Have you ever wondered if you could train a machine learning model using text as the training data, without having to perform encoding using a one-hot encoder, or the pandas-get-dummies function? Well, to answer that question, it is viable.

Working with text data in machine learning falls under the field of natural language processing (NLP), which is a field devoted to algorithms and methods for processing human languages for computers. Some examples of machine learning applications using NLP include topic modeling, language translation, and sentiment analysis.
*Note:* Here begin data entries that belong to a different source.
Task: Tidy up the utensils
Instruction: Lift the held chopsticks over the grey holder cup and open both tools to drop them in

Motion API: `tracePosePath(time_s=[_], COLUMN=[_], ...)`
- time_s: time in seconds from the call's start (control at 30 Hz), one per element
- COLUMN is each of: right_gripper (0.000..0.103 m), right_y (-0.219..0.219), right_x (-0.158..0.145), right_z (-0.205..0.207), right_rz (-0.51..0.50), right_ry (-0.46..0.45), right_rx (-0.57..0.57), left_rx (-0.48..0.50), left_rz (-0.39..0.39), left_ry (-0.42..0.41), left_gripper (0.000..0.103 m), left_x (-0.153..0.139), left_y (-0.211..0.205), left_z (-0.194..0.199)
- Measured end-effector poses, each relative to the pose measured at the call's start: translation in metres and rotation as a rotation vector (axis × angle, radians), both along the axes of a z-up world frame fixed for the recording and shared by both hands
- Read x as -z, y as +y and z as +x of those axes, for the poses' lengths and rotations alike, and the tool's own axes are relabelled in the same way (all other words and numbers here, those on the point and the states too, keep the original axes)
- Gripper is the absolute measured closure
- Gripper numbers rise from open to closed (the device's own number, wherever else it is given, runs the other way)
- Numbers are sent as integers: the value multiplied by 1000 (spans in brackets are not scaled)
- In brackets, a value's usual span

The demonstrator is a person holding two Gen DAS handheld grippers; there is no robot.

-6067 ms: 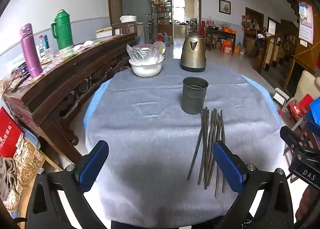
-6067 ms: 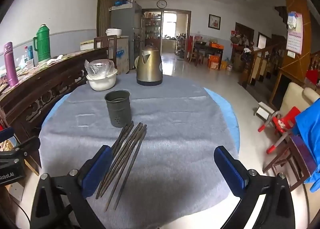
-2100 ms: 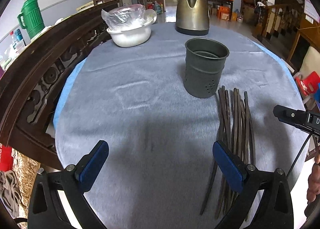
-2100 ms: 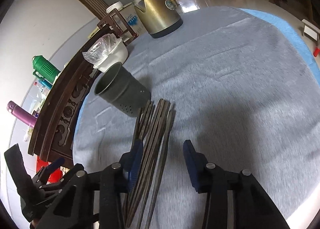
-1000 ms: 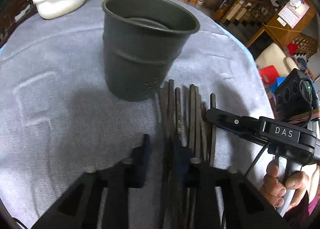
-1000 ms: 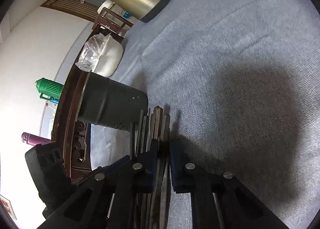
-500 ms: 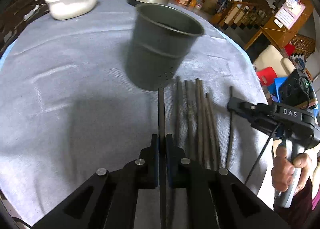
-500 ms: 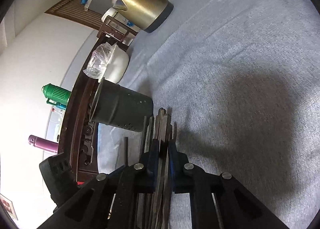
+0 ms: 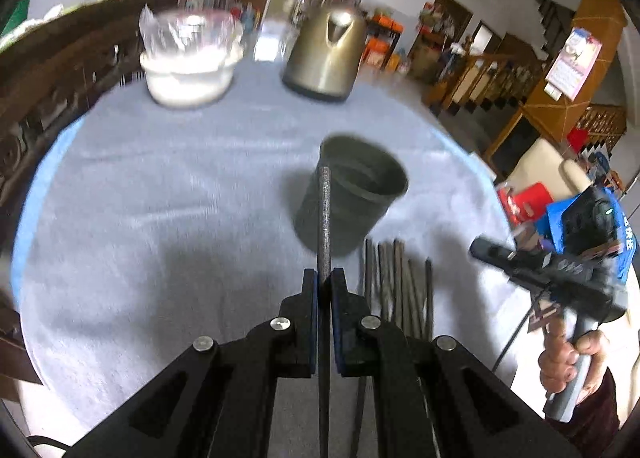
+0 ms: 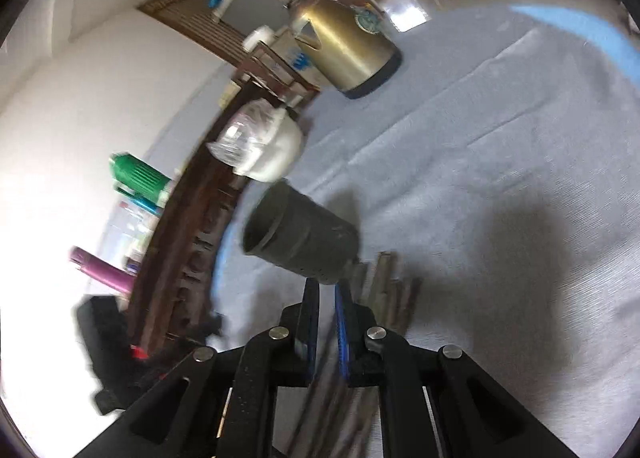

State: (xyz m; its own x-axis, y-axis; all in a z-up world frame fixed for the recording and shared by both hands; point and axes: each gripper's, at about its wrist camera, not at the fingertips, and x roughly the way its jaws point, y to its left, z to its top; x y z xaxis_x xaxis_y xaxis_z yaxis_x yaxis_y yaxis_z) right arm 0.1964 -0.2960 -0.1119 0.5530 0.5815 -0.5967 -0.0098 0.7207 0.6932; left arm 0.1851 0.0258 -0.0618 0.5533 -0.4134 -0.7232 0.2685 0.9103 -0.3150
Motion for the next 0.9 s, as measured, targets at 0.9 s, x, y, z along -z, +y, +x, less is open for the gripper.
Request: tracePosePath(time_s=[0.9], right_gripper=[92], right_y=[10], right_x=[68], right_z=[40], right_rz=[-47], right_ry=[183], right_rx=[13], left_rx=[-66], left_rz=[-25], left_ry=[-172], left_gripper=[96], left_x=[-44], left_y=[1], left_z=[-34])
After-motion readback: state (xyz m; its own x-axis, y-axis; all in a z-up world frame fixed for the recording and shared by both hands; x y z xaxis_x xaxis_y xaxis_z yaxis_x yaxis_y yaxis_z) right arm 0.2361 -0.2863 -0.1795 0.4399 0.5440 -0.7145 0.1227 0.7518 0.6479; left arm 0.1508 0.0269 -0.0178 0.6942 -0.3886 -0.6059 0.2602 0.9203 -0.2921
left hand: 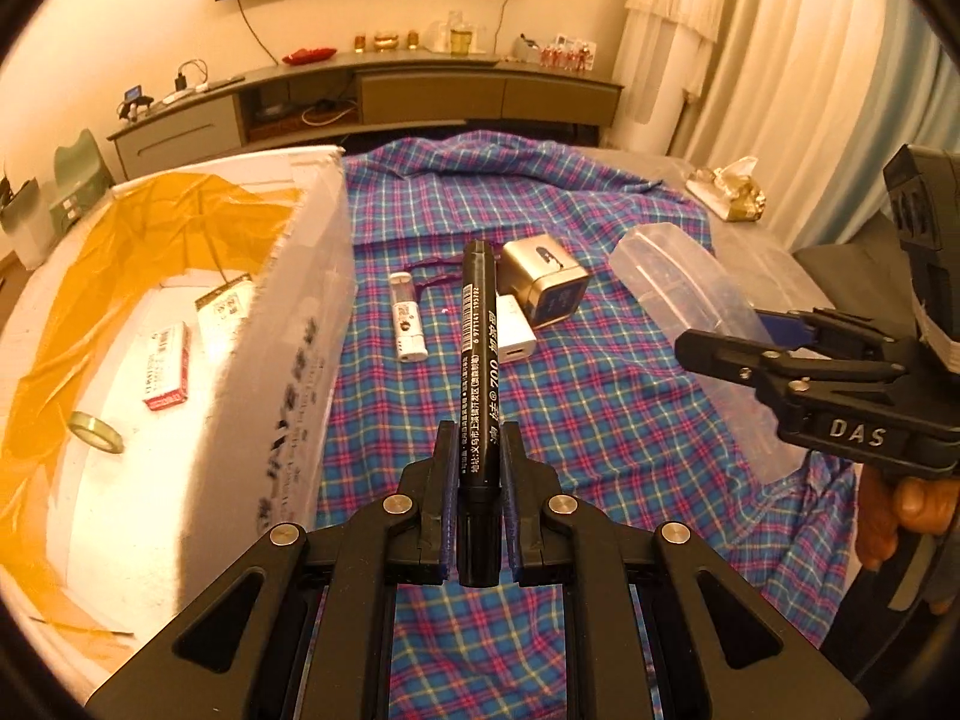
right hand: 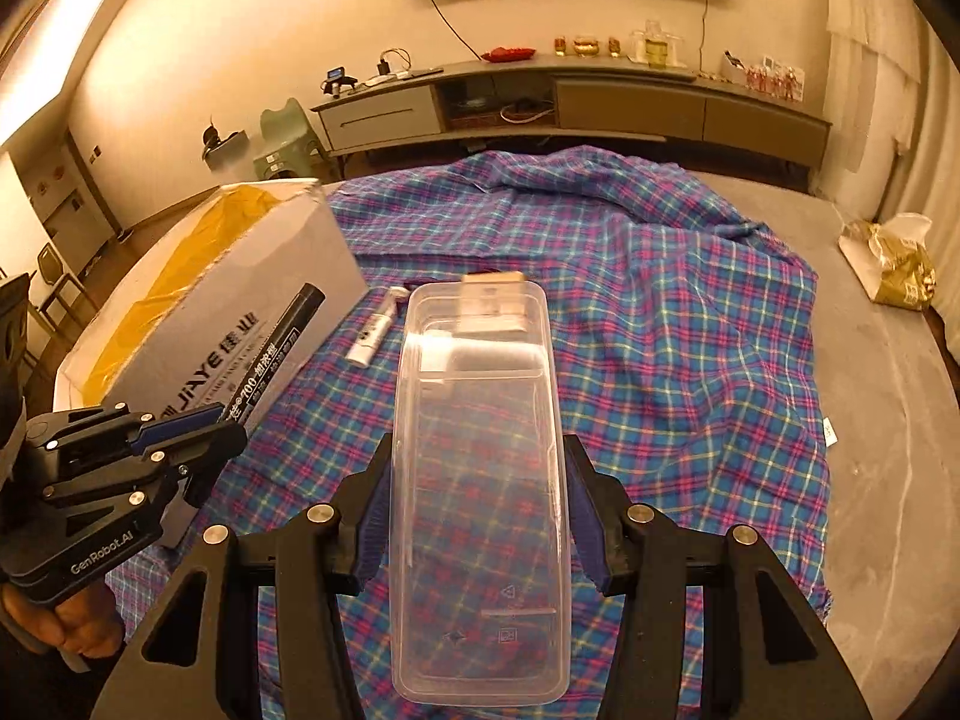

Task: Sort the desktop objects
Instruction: 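Carry the plastic box and marker in both tools over the cardboard box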

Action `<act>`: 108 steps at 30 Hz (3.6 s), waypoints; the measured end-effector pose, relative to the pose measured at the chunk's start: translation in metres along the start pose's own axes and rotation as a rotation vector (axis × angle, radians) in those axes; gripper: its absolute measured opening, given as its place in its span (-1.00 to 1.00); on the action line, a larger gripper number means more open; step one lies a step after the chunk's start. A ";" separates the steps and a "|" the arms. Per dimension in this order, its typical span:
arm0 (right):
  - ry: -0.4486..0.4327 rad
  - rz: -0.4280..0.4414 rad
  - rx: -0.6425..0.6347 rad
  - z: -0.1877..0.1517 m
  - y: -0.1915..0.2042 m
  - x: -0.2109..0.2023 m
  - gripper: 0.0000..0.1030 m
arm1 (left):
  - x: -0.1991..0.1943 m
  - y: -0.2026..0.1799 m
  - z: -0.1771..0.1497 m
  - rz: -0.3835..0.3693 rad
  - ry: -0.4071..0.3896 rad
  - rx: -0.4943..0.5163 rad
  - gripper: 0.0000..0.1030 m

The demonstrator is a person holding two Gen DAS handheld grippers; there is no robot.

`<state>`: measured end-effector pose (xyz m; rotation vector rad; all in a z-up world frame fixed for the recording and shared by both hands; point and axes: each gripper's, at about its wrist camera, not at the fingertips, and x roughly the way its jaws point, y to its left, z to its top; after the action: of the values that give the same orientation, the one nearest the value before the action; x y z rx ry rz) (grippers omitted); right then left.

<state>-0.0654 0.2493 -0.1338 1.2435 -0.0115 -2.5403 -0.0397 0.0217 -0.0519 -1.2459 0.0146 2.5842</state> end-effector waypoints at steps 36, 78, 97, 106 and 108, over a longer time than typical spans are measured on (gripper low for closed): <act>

Generally, to build a machine learning model, we need data to be in a structured format; that is, having rows and columns. This would be a major problem while working with text data because they come in an unstructured format, i.e. in form of sentences, paragraphs, and words. Hence, it is not clear what is considered an observation, or feature. Consequently, we would have to carry out a large amount of preprocessing on the raw text data, to transform it into a structure that is recognized by a machine learning algorithm. To better understand this concept, let us define some terms that would be used extensively in NLP.

i. Corpus: in NLP, this is what is considered as the body of text that is to be analyzed. A corpus can be an article from a web page, tweet, story, etc., it’s typically an extensive body of the text.

ii. Document: a document here is what we consider as a single unit of observation from our corpus. The size of a document is strictly at your discretion, and is mostly influenced by the size of the corpus. You could choose to make each sentence, paragraph, or even a single word (not advisable) your document.

Working With Spacy in NLP

Spacy is a very powerful python package that concerns itself with the tools and functionality for NLP, just like the way we use Scikit-Learn in building machine learning models. Spacy can be used to analyze almost any language that can be written in text, all you have to do is install the language module and import it. Let’s demonstrate how spacy works. Say we have a corpus ( a couple of sentences), and we want to define our documents from the corpus, we could pass the sentence into spacy. Spacy analyses the sentence and returns suitable documents based on punctuations in the corpus, and what the user considers to be a document from the corpus. Let us demonstrate this in some simple sentences:

nlp = spacy.load(‘en’)

doc = nlp(‘i would come to the house. please, leave me alone. would you come back home?’)
for sent in doc.sents:
print(sent)
Outputs
I would come to the house
Please, leave me alone
Would you come back home?

Interesting, right? Another interesting functionality that spacy provides is parts of speech tagging, which is the process of identifying if a word is a noun, adjective, or pronoun. This can be done by using the attribute “pos_”, which identifies a noun, and “tag_”; which identifies the more detailed parts of speech like a pronoun. The output of the tag_ and pos_ attributes are in an abbreviated format, e.g ADJ for an adjective. The full meaning can be seen here, or by running the spacy.explain function on the analyzed text.

The Bag of Word Model

As earlier stated, machine learning models need to ingest data in a structured format having rows and columns. For example, let’s assume we want to build a classifier that can distinguish between words in a homograph like maybe a corpus for “Bat” the animal and “Bat” the object; or “Python” the animal and “Python” the programming language. If we go ahead and collect an article on these two items, we would first pass them into spacy to get our documents as a string from the body of the text. However, at this point, all we have are just words in an unorganized form.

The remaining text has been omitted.